Per una volta i sondaggi ci hanno preso, ha vinto davvero il No. Che questo No sia stato per molti un No al governo Renzi piuttosto che alla proposta di riforma costituzionale è molto probabile. Lo stesso Renzi si è reso conto molto presto dell’enorme errore commesso nel personalizzarne il voto, ed ora ne paga le conseguenze: referendum fallito e dimissioni rassegnate.

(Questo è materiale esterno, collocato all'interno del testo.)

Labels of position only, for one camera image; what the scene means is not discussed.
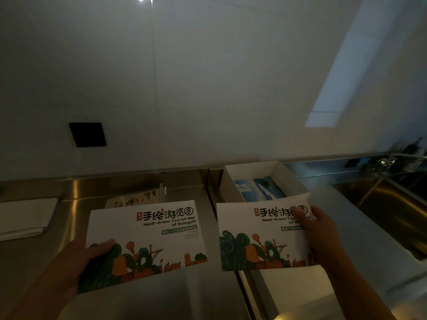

L’Italia deve cambiare, su questo nessuno ha dubbi. Gran parte del paese è pronta a questo cambiamento ma ha deciso di non volerlo alle condizioni proposte da Renzi e Boschi. Cambiare una cosa tanto per cambiarla, dopotutto, non vuol dire necessariamente cambiarla per il meglio. Credo sia stato questo il sentimento condiviso dalla maggior parte dei sostenitori del No, me compresa, che li ha portati a respingere le modifiche alla costituzione presentate dal governo.
Renzi, promesso all’Italia come il “rottamatore”, colui che avrebbe dato una scossa ad un paese vecchio e intorpidito da anni di malgoverno, non è stato all’altezza del suo compito. Che possa vantare di aver attuato tante delle riforme proposte dal suo governo è vero, ma quante sono state buone?
La sensazione data dalle azioni di Renzi è quella di un qualcosa che viene fatto tanto per poter dire di averlo fatto, con poca considerazione degli effettivi risultati. Sfortunatamente per lui, non tutti si accontentano del “meglio di niente”.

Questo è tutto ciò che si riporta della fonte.